Guilt. Legalism. Two addictions I've battled for longer than I care to admit. Two addictions that have damaged me more than I realize. From begging God's forgiveness countless times a day for any negative thought, to asking God to "sanctify" any evil in any inanimate object (door knobs, pens, etc.) or animate being (other people, animals, my own fingers!) that I happened to be in contact with, that I "infected", while having said negative thoughts. Crazy? Ya, I've been there. All in the fear of losing my salvation and missing the rapture at any moment. ( Sings: Wish we'd all been ready.)

To be honest I don't know exactly where or when it started. I was born into a pentecostal family, raised in the Church of God. I was happy as a kid, free. Getting into the rambunctious sort of mischief that boys tend to get into. But in my teenage years I began taking God more seriously. I began moving towards a self-wrought holiness, a deriding myself of all "worldly" things that could separate me from God. (i.e. secular music, even Christian music that wasn't "Christian" enough.) Around the age of nineteen are when things started to take a more serious turn. I felt compelled to share my faith out of fear of judgment. I bought tracks to place in public restrooms and anywhere else I felt compelled. I recall one particular instance of witnessing to a temp at my place of employment on his last day as he was literally walking out the door because I felt it was my last opportunity to save him from hell. So I went to hand him a track and he says " No thanks." as he pulls his necklace out of his shirt to show me a medallion. I say "What's that?" Unable to decipher the small medallion's image. "It's a Buddha." he says. "Oh, well have a good one." That's right, I never even got to know the guy before I felt compelled to thrust my faith at him with a track. It was around this time when the severe legalism I described earlier began to surface.

The heaviest legalism lasted maybe a year until by God's grace I just stopped caring. I knew I couldn't do it anymore. He brought friends into my life who had a better understanding of what grace was and it rubbed off on me. I was slowly able to let go of my more severe habits. I still struggle with legalism, trying to earn my grace from God. But in the past year he has really shown me what his grace really means. That I don't have to do anything for him to love me, he takes me as I am. That only through the power of the Holy Spirit I can be any less of a mess than I am. My heart just need be open to him.

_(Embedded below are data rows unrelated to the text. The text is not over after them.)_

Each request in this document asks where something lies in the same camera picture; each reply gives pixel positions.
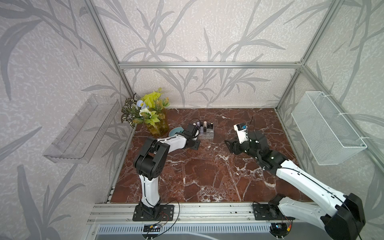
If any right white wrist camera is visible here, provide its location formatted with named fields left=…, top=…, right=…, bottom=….
left=234, top=123, right=249, bottom=144

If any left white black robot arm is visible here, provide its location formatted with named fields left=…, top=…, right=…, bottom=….
left=134, top=124, right=200, bottom=215

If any clear acrylic wall shelf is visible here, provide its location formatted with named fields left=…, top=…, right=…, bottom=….
left=43, top=94, right=120, bottom=164

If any clear acrylic lipstick organizer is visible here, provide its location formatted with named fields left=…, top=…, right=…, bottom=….
left=198, top=122, right=215, bottom=140

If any artificial plant in amber vase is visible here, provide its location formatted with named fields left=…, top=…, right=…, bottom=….
left=121, top=88, right=170, bottom=137

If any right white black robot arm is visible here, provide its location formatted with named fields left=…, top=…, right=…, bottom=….
left=225, top=129, right=366, bottom=240

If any white wire mesh basket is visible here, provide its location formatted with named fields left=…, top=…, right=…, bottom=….
left=292, top=91, right=367, bottom=166

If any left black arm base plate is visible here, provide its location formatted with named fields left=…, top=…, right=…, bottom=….
left=133, top=203, right=175, bottom=222

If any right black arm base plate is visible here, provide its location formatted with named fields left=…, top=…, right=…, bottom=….
left=252, top=194, right=286, bottom=221

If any small electronics board with wires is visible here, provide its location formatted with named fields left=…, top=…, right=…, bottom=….
left=143, top=225, right=162, bottom=234

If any aluminium frame crossbar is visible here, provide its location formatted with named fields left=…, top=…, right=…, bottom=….
left=119, top=62, right=302, bottom=69

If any teal plastic dustpan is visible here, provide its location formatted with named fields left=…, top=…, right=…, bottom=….
left=169, top=127, right=184, bottom=137

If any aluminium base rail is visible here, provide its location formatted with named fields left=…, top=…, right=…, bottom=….
left=87, top=200, right=341, bottom=225

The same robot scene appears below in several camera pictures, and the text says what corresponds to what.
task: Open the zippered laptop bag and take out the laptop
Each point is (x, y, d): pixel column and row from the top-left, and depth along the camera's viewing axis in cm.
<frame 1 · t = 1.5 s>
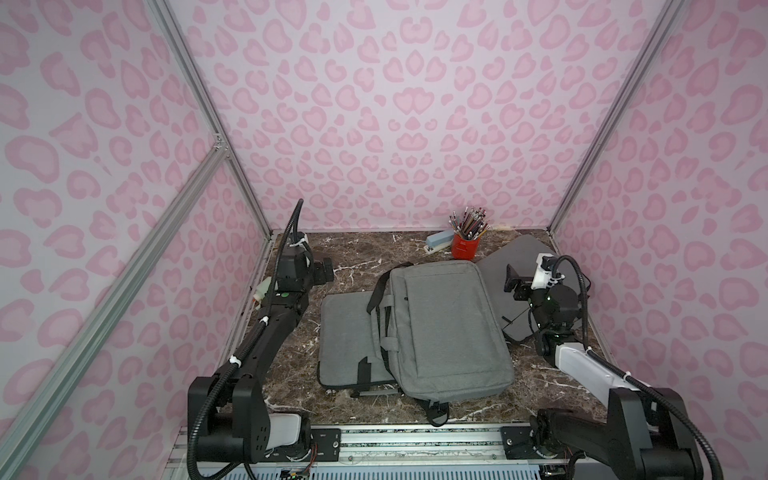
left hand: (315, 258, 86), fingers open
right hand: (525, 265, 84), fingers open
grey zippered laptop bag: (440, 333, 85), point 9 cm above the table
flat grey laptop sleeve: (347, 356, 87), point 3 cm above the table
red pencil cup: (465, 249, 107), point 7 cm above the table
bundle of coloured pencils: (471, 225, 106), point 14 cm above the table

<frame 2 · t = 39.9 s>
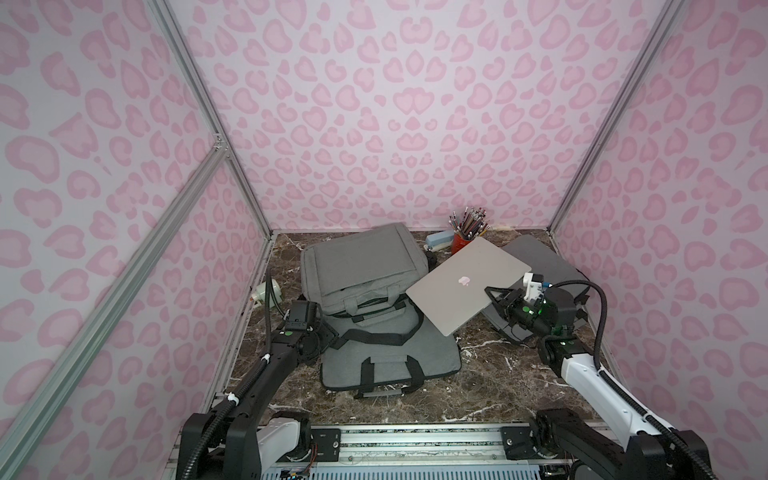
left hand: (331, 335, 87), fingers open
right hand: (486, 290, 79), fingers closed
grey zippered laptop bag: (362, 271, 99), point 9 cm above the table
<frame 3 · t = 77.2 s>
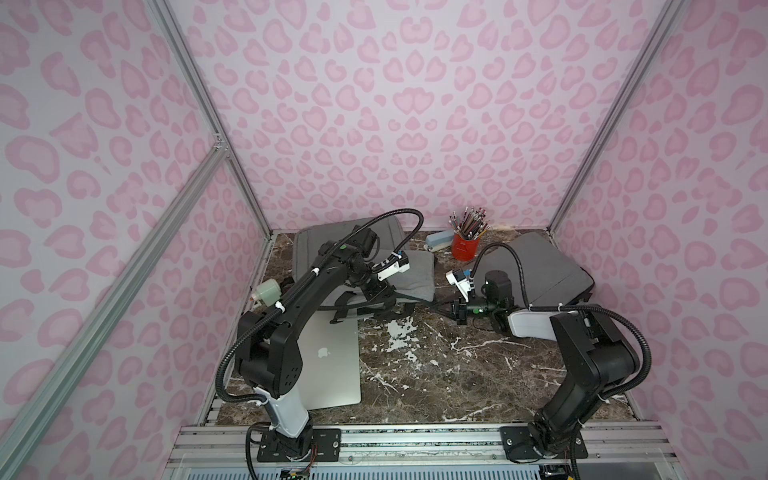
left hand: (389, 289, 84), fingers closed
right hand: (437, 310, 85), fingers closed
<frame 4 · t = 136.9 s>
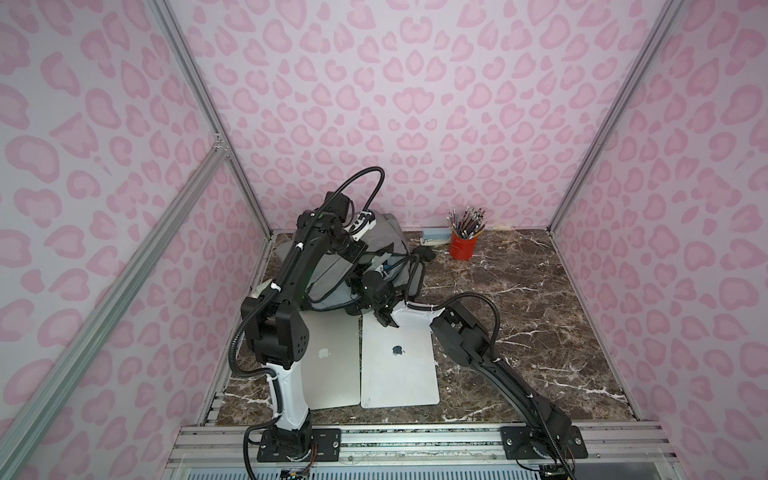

I know Pentecostals are not the only believers that struggle with legalism. Nor am i trying to place the blame solely on it. To a certain extent this addiction has to do with my personality make-up. I also know every Pentecostal doesn't struggle with legalism. But I think the potential is there. A message that is many times geared towards good works combined with emphasis on spiritual warfare can lead to a dependence on one's hard-earned efforts for salvation. Shadowing the fact that grace is free in the first place.

dig it.

7 comments:

brutha_bran said...

I'm with you bro. Do you remember going with me to the park to play frisbee with all my secular CD's? I thought that was supposed to be a liberating spiritual experience. A few years later, I downloaded all those songs again.. Crazy.

It all comes down to a heart issue. But it's difficult to teach teens to have their heart right with God. It's much easier to tell them to burn their CD's in a bonfire.

Having a love and grace-filled heart only comes with maturity. I suggest we start teaching Christian maturity in the church, and not "outside the heart" issues.

Anonymous said...

Wow, dude great thoughts! I have been in the COG my entire life also...my Dad's a COG pastor and your story could be mine. I definitely struggled with the same legalism and guilt my entire life...so much so, I just gave up at around age 14 and went over to the 'dark side' for about a decade. But, I'm back now and trying to communicate God's lavish grace to our generation.

Anyway, great blog!

Davis said...

Thanks dude, Ya I definitely believe the more we talk about grace the better off we'll be.

Jerry Redman said...

Been there too 'bro. It's great to talk about it in the past-tense. Still hard to believe sometimes that's how it was for so long.

Thanks for the honesty.

Darrell said...

Did you ever have the conversation that goes "What if you're a Christian and you get in a car wreck and say a bad word and die? Do you go straight to hell?" It used to haunt my dreams. I'm glad I discovered the meaning of the word grace.

Getting Fit said...

David, you are "strummin my pain with his fingers, singing my life with his words. killing me softly with his song. killing me softly with his song, tellin my whole life with his words. killing me softly with his song."

totally. God's grace is awesome. I remember that I always used to wonder how many times god was going to give me grace before he just let me go to hell. I lived my life in fear. Love your transparency!!! :)

Shell

Davis said...

Thanks,I'm trying to open my life up a little bit.